Let it alone, and it will run itself to death.LYMAN BEECHER, American clergyman and father of
Harriet Beecher Stowe & Henry Ward Beecher
In the pages to follow, you will find more metaphorical admonitions. I’ll offer explanations of some, and brief commentary on others. I’ll let others stand on their own in order to let you exercise your own interpretive skill. If the meaning of a saying eludes you at first, don’t give up too soon. In my experience, there are few things more enjoyable than struggling over a quotation’s meaning—and then suddenly getting it.

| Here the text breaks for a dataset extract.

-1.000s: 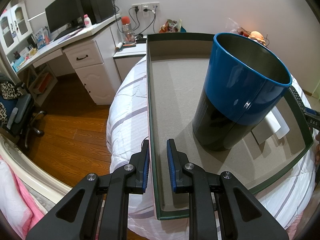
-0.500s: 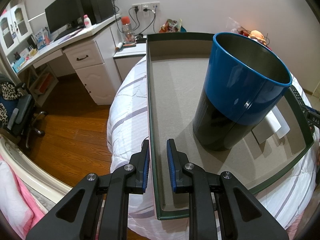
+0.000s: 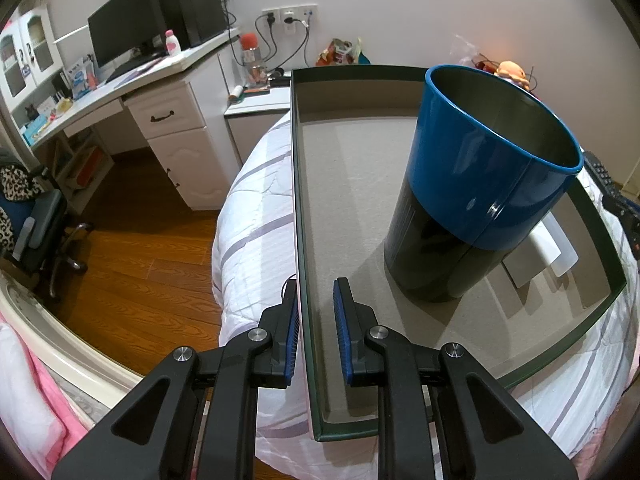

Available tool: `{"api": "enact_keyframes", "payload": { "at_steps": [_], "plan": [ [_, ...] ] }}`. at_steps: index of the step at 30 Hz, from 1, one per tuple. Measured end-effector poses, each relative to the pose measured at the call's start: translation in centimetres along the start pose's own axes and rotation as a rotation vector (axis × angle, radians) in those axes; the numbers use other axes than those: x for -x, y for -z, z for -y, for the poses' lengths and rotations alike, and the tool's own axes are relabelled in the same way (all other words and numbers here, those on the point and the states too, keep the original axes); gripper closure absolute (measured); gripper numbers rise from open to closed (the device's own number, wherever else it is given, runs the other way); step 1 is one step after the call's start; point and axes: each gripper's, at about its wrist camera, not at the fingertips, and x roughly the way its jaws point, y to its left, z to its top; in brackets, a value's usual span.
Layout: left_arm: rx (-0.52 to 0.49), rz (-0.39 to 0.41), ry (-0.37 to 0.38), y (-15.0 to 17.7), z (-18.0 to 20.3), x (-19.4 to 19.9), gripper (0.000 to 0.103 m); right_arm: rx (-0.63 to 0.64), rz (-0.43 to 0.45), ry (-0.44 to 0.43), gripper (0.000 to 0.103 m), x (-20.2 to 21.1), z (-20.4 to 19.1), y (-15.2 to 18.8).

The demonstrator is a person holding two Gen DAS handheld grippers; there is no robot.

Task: Organize rigid objects
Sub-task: 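Lift the black remote with the right tool, then lower the remote into the tray box beside the bottle, open the right tool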

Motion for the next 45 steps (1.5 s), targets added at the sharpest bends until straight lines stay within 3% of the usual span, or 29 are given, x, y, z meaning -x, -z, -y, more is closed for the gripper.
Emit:
{"api": "enact_keyframes", "payload": {
  "at_steps": [8,17,22,27,37,40,42,45],
  "plan": [
    [0.001,0.0,0.0,0.0,0.0,0.0,0.086,0.038,0.051,-0.061,0.059,2.2,-1.9,-1.5],
    [0.003,0.002,0.008,-0.2,0.0,-0.1,0.086,0.179,0.066,-0.188,0.059,2.2,-7.8,-4.4],
    [0.005,0.002,0.012,-0.3,-0.1,-0.1,0.086,0.263,0.035,-0.257,0.059,0.6,-12.3,-5.6],
    [0.006,0.003,0.013,-0.3,0.0,-0.2,0.086,0.314,-0.016,-0.271,0.059,-1.8,-15.3,-6.0],
    [0.0,0.0,0.016,-0.7,0.1,-0.3,0.085,0.339,-0.124,-0.281,0.059,-5.0,-16.9,-5.8],
    [-0.001,0.002,0.014,-0.7,0.2,-0.4,0.085,0.35,-0.129,-0.281,0.061,-4.8,-17.2,-5.9],
    [0.0,0.001,0.014,-0.8,0.2,-0.4,0.085,0.364,-0.142,-0.274,0.075,-5.0,-17.5,-5.8],
    [-0.002,0.002,0.011,-0.8,0.2,-0.4,0.085,0.364,-0.163,-0.289,0.078,-5.3,-17.7,-5.8]
  ]
}}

Never play cat-and-mouse games if you’re a mouse.DON ADDIS, American cartoonist
Never place a period where God has placed a comma.GRACIE ALLEN
Never hammer a screw.STEPHEN ANDREW
Never let your mouth write a check that your body can’t cash.ANONYMOUS
This saying, which first emerged in the African-American subculture of the 1960s, is a hip extension of the saying Put up or shut up. There are a number of variants, with body being replaced by posterior, butt, and ass. The saying got a huge boost in popularity in the 1970s after Flip Wilson’s character “Geraldine” said it on The Flip Wilson Show. In Chili Dogs Always Bark at Night (1989), Lewis Grizzard offered this variation: “Never let your mind write a check your body can’t cash.”

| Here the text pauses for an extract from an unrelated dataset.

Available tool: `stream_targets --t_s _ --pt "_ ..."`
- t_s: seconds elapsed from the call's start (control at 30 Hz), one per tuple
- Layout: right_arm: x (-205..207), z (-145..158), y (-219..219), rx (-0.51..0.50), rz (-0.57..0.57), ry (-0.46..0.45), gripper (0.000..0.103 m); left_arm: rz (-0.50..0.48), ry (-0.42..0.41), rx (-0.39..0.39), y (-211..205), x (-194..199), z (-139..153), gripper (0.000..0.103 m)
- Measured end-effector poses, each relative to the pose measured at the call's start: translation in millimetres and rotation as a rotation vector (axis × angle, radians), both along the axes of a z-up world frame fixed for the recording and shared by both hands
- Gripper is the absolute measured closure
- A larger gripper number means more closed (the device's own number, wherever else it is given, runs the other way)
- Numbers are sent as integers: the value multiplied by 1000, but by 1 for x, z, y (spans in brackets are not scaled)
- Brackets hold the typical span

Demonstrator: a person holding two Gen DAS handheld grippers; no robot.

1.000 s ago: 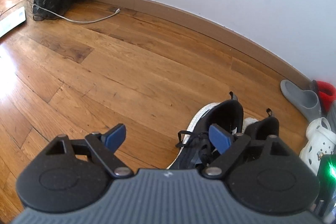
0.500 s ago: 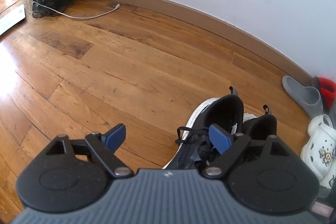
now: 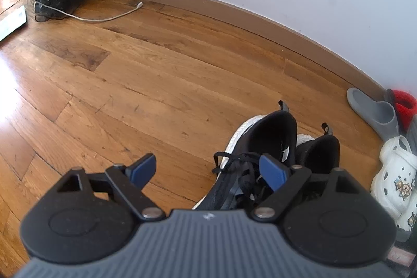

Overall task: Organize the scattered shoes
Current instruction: 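Grasp a white clog by its heel strap with the left tool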

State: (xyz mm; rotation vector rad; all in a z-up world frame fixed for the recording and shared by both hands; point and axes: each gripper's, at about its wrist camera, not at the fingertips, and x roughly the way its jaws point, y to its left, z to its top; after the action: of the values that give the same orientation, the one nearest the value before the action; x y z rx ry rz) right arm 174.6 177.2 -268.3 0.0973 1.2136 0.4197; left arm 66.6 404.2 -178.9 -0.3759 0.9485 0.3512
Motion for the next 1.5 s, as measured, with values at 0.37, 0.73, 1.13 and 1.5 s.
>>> stream_targets --t_s 0.37,0.73,1.13,1.5 --pt "-10 28 -62 112 -46 -57 31 -86 -104 -7 -36 13 15 17" --pt "-10 26 -189 -15 -274 -26 26 -662 -267 -32 -200 59 31 4" --pt "-30 7 -309 -43 -448 21 22 -910 -84 -76 -352 165 -57 1" --pt "-25 -2 -335 -6 -500 13 22 -889 -33 -45 -369 162 -103 8"
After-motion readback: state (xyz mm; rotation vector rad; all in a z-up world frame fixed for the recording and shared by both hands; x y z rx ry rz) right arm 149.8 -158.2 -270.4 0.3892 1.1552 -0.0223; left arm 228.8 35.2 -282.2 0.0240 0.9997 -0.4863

Never stand between a dog and a fire hydrant.ANONYMOUS
Never respect men merely for their riches, but rather for their philanthropy;
we do not value the sun for its height, but for its use.GAMALIEL BAILEY
This thought comes from an American physician who turned to what is now called advocacy journalism after he became an abolitionist. Bailey occupies an important footnote in history. In 1851, while editor of the abolitionist newspaper The New Organ, he began the serial publication of an antislavery novel by an unknown American writer named Harriett Beecher Stowe. Over the next forty weeks, the installments generated so much interest that in 1852, it was published as a full-length book. Uncle Tom’s Cabin galvanized public sentiment against slavery, selling 300,000 copies in its first year of publication, and eventually becoming the bestselling novel of the nineteenth century.
Never dull your shine for somebody else.TYRA BANKS, in a 2007 episode
of America’s Next Top Model
Never wrestle with a chimney sweep.TONY BENN, citing advice from his father
In 1993, Benn was a senior official in Great Britain’s Labour Party when he told a reporter that “The whole wisdom of humanity is summed up” in a number of sayings he heard as a child from his father. This one advised him to shun the dirty political tricks of his opponents. The advice is similar to Never wrestle with a pig, a saying featured earlier in the classic neverisms chapter. It also bears a resemblance to an admonition that sportswriter Grantland Rice commonly heard from his grandmother: “Never get into an argument about cesspools with an expert.” In the United States, people convey the same message when they say, “Never get into a pissing contest with a skunk.”